PROBLEM DETAILS
Set down exactly, from the records below, the line with "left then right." through the line with "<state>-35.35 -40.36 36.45", and nothing else.

RECORDED INFORMATION
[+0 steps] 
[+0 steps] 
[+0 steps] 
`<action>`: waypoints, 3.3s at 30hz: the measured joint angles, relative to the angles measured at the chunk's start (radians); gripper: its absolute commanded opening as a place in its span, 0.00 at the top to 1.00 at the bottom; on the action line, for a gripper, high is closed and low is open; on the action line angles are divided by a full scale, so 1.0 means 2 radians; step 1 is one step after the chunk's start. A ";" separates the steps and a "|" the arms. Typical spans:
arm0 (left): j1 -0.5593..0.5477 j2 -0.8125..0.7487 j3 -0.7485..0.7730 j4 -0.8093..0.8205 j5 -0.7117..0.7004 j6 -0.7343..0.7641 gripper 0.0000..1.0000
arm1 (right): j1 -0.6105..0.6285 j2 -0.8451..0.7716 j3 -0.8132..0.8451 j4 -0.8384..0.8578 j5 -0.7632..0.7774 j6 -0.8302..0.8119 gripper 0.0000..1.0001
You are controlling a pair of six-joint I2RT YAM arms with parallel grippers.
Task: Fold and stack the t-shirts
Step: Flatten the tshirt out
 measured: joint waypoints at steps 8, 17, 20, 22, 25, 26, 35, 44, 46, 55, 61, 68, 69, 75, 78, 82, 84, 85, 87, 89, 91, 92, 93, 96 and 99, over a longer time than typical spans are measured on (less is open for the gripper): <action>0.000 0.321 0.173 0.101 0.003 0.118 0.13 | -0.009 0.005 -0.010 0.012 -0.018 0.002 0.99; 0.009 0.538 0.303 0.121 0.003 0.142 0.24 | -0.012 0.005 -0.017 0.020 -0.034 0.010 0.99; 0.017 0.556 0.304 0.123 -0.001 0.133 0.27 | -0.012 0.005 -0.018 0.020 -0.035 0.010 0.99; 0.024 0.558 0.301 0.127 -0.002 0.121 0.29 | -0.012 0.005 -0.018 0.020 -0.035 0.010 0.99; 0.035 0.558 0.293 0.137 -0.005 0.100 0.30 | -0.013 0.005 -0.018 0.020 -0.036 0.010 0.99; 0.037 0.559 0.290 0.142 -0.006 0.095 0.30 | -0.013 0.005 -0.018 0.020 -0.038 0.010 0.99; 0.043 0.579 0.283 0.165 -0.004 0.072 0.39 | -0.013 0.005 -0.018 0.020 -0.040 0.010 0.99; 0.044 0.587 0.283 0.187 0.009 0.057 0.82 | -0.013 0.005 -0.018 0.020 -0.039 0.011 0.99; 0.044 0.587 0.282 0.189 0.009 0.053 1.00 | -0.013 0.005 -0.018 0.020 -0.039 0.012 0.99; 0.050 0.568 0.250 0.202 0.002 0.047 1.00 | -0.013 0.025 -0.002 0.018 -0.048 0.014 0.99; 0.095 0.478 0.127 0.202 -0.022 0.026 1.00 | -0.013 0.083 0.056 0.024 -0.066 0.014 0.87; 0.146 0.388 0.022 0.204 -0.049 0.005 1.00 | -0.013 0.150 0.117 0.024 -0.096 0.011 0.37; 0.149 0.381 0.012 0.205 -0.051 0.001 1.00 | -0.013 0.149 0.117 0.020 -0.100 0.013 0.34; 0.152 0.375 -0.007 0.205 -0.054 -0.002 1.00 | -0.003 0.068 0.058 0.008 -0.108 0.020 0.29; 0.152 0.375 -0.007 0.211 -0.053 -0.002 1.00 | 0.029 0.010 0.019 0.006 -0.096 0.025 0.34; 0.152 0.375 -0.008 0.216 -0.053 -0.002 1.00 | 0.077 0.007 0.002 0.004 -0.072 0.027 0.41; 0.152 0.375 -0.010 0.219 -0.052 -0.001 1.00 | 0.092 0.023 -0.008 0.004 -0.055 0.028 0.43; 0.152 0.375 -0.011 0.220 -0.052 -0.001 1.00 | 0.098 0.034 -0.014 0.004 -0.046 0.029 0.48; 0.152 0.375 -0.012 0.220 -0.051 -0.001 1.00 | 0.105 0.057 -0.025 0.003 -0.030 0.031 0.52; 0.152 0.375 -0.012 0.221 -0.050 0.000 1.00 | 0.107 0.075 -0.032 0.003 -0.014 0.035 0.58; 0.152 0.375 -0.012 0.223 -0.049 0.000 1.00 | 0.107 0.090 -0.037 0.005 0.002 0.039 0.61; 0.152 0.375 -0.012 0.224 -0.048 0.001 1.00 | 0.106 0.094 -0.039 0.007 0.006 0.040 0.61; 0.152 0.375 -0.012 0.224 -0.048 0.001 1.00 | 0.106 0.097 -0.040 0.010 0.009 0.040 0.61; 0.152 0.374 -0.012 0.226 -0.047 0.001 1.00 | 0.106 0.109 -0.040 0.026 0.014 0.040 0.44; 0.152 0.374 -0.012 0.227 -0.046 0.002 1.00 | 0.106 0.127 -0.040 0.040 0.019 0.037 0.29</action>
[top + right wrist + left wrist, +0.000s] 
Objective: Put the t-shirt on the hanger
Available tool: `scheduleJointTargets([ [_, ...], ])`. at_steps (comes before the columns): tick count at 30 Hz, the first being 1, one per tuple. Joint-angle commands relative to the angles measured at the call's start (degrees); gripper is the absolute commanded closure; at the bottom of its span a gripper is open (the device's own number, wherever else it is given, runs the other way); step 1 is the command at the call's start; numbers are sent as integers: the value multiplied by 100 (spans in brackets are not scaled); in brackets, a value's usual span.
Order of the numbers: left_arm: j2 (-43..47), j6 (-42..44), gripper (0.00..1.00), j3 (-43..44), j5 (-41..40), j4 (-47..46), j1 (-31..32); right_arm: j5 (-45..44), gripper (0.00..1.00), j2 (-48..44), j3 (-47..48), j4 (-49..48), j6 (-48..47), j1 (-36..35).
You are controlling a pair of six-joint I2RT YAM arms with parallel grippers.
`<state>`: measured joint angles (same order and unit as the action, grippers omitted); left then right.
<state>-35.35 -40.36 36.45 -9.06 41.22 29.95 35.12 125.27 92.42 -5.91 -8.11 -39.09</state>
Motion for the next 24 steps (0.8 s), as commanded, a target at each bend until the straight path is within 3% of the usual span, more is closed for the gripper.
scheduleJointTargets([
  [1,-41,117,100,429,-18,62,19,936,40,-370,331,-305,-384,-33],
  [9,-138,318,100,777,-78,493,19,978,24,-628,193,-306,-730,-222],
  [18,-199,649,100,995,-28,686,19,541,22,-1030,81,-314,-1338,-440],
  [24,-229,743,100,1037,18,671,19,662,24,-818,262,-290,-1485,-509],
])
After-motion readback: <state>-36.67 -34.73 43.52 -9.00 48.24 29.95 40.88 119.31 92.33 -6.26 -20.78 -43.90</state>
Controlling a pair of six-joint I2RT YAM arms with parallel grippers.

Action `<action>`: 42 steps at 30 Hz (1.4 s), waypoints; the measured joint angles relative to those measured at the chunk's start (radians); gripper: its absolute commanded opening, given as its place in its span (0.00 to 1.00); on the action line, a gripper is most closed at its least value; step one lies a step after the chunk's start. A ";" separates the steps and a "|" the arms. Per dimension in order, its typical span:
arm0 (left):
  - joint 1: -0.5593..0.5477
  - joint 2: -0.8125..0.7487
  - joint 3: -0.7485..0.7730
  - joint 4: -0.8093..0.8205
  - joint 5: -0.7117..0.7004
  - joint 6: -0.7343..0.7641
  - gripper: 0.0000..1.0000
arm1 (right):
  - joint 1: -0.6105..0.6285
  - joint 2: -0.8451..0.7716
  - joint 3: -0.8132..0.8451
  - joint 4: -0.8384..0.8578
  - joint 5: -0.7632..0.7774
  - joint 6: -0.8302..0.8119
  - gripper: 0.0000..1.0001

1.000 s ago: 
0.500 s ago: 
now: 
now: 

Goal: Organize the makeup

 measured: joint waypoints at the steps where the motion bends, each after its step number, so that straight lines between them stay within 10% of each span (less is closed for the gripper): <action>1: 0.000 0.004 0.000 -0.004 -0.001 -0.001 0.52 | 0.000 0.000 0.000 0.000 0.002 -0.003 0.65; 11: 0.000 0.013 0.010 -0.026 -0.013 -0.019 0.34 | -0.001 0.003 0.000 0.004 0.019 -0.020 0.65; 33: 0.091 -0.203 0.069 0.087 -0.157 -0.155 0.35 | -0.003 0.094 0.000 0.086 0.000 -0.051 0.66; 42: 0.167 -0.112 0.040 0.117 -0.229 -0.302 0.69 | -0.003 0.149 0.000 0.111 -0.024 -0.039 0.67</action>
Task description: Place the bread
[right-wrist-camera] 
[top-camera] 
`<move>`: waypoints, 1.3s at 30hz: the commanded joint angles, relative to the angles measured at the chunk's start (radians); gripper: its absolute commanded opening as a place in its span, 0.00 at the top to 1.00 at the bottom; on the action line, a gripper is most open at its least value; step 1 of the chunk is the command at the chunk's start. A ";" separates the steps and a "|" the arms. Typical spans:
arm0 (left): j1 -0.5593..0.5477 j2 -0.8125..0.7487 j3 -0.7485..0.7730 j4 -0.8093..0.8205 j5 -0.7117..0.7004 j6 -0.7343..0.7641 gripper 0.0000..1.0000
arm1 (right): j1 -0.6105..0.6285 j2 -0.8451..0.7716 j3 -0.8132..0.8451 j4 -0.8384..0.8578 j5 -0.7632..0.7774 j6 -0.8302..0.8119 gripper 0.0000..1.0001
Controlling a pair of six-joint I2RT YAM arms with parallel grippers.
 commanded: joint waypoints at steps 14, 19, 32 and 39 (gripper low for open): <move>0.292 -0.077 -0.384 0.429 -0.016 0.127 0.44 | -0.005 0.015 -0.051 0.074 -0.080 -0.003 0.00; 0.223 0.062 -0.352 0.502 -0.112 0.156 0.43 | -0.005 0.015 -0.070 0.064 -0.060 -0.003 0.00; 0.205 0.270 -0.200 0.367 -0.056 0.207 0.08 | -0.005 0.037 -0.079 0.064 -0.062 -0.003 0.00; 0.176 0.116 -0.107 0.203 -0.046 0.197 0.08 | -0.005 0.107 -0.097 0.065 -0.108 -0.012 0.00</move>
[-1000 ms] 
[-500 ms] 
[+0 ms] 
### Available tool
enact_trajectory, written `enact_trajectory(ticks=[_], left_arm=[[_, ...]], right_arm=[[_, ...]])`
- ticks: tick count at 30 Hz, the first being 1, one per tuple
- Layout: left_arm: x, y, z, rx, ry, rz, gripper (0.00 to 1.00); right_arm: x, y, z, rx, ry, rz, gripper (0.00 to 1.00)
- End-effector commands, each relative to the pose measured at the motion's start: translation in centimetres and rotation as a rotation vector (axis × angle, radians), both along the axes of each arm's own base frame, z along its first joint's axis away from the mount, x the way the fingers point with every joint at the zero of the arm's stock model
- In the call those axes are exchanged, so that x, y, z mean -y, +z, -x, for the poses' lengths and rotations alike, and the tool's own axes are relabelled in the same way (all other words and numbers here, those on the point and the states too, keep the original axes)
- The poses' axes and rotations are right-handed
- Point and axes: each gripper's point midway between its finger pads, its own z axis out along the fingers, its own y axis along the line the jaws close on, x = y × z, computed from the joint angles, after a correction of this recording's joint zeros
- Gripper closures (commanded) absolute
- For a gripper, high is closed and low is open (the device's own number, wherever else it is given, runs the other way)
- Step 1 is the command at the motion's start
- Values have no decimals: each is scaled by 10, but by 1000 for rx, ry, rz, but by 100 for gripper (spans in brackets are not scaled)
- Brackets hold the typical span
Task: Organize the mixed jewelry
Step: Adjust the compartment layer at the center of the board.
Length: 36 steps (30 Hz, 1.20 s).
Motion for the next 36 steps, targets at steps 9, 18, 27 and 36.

SOLVED EXERCISE
`<state>`: measured joint angles (same order and unit as the action, grippers omitted); left then right.
<state>-35.35 -40.36 36.45 -9.06 41.22 29.95 35.12 125.27 92.42 -5.91 -8.11 -39.09</state>

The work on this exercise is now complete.